Of course, I never told my father, and he wouldn’t have approved. “You’re not one of those kids,” he’d have said. “The only things you gain from violence are hurt and guilt, but there’s more than that to lose.”

“Thirteen,” Cincinnati says, shattering my illusions.

“Mr. Dawson,” Ms. Colby says, “what about you?”

“Ten.”

“Anybody else?” She looks around the room, sees me staring dumbly, and says, “Mr. Macy, what about you?”

“Bulldog,” I say, buying time to figure out what she’s talking about.

She lets me off the hook, asking, “Did your parents get divorced?”

Oh, I think. “No. I mean … no. They were going to. Told me they would, but they stuck it out.”

“How old were you when they told you?”

“Seven,” I say. “Right after my birthday.”

“Were you sad?” she says.

“I don’t know,” I say. What a stupid question.

“Mr. Macy…”

“Bulldog,” I say.

“…there’s a lot of anger in you. We’re just trying to figure out why it’s there.”

“Yeah, man,” Cincinnati says, laughing under his hand. “Why you so pissed off all the time?”

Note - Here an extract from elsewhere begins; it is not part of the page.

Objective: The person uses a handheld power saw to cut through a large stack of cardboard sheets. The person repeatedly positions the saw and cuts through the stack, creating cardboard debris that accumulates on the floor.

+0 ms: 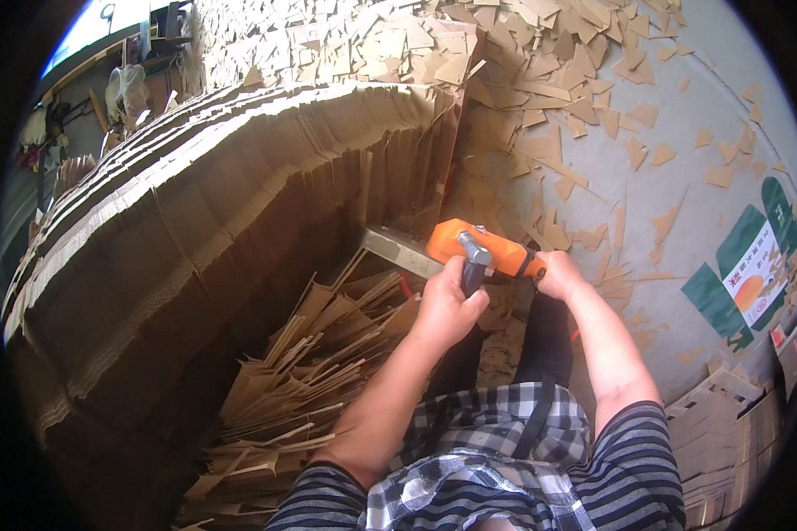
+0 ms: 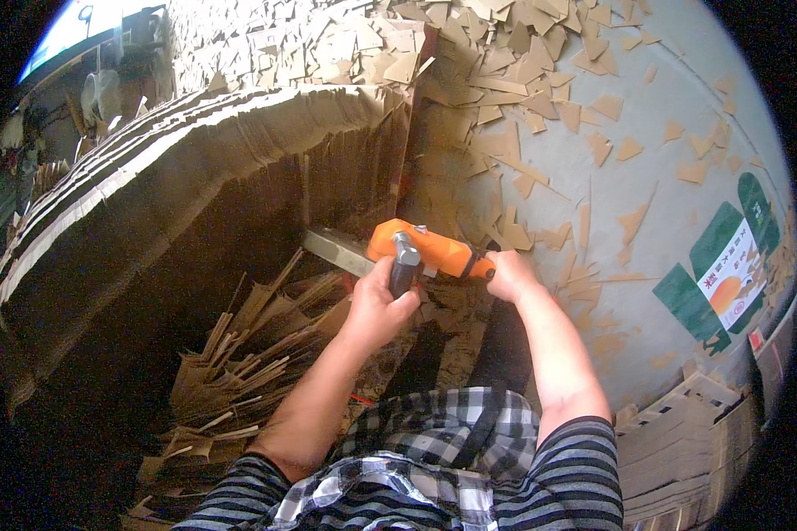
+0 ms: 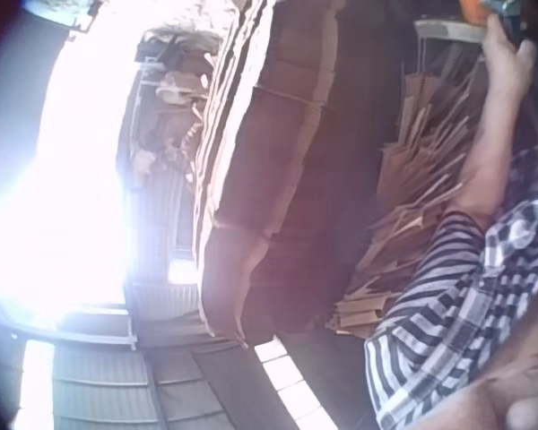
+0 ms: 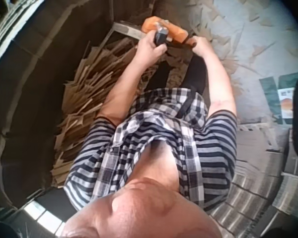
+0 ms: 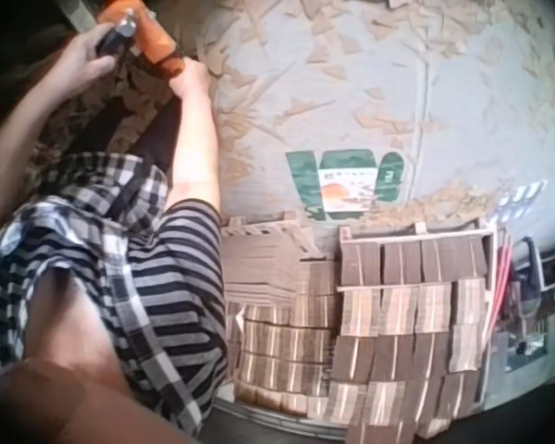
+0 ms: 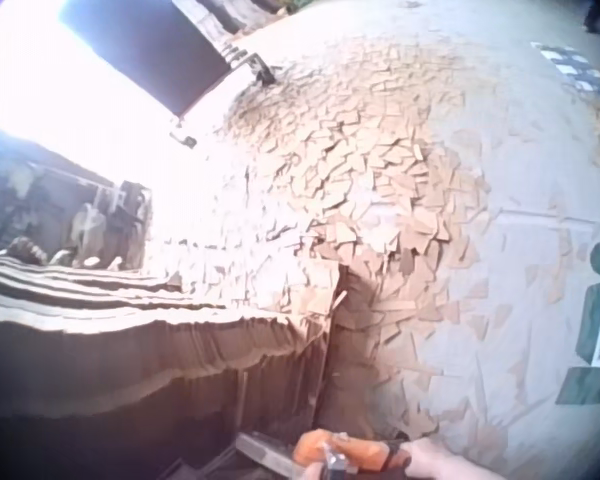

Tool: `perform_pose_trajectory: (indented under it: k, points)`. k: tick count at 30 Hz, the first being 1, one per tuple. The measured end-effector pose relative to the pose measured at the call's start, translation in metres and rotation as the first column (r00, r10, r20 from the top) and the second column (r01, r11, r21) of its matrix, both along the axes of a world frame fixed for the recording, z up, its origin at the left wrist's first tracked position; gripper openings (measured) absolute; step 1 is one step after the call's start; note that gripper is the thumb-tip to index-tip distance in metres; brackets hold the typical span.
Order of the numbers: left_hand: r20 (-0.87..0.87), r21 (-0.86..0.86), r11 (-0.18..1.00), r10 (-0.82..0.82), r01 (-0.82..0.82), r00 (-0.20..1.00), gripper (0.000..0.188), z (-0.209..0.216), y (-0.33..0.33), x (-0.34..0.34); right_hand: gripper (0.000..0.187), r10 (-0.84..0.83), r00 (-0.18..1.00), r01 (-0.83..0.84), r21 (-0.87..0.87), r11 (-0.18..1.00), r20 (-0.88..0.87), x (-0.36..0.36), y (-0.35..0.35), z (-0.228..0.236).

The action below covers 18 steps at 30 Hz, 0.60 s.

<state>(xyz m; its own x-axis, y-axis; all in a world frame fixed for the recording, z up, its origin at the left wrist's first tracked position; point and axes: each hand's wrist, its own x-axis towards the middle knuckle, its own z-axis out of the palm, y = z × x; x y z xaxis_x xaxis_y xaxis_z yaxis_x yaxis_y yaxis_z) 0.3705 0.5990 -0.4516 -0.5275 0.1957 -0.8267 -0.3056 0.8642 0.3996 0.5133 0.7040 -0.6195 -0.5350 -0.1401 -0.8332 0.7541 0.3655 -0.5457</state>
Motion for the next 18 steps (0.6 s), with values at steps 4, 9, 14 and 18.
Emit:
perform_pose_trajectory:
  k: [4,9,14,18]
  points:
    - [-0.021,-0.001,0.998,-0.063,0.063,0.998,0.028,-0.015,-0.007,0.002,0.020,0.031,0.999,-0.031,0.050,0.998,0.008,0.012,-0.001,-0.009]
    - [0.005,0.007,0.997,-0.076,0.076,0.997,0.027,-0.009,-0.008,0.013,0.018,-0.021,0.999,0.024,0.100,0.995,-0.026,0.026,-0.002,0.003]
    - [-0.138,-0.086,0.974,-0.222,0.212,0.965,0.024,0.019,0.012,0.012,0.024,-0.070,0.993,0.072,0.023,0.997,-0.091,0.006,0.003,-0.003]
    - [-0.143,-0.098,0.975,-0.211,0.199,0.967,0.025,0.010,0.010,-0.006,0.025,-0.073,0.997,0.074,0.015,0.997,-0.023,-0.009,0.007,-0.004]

“Don’t know,” I say. “I swear.” I don’t say my head’s spinning like a silver coin. I don’t say, Yeah, you’re right, it’s all my dad’s fault. It’s none of her business that my father got his diagnosis before papers could be drawn up or signed. I won’t describe how the next six months were full of anxiety, testing, and hospital rooms much like this one used to be, with cinderblock walls, tile floors, and the constant smell of old paint and fresh mop water, or how the eight months after that were loaded with blood, shit, lost hair, skin burns, vomiting, weight loss, and ultimately sunken flesh, blue lips, and dead eyes my mother tried hard not to let me see. Ms. Colby and these men won’t ride in that hearse with me for free. It’s not their road. It’s not their grave.

I might open up about the skate park, though. That’s a Bulldog story if there ever was one. I’ll describe in careful detail how good it felt to turn the valve and release all the pressure that had built up inside me. I’ll give them every nuance: the red cement, the chip in my board. And if they ask, I’ll assure them that my father approved. Maybe that will satisfy Ms. Colby with her smug grin, while all the men will wish they had a dad like mine.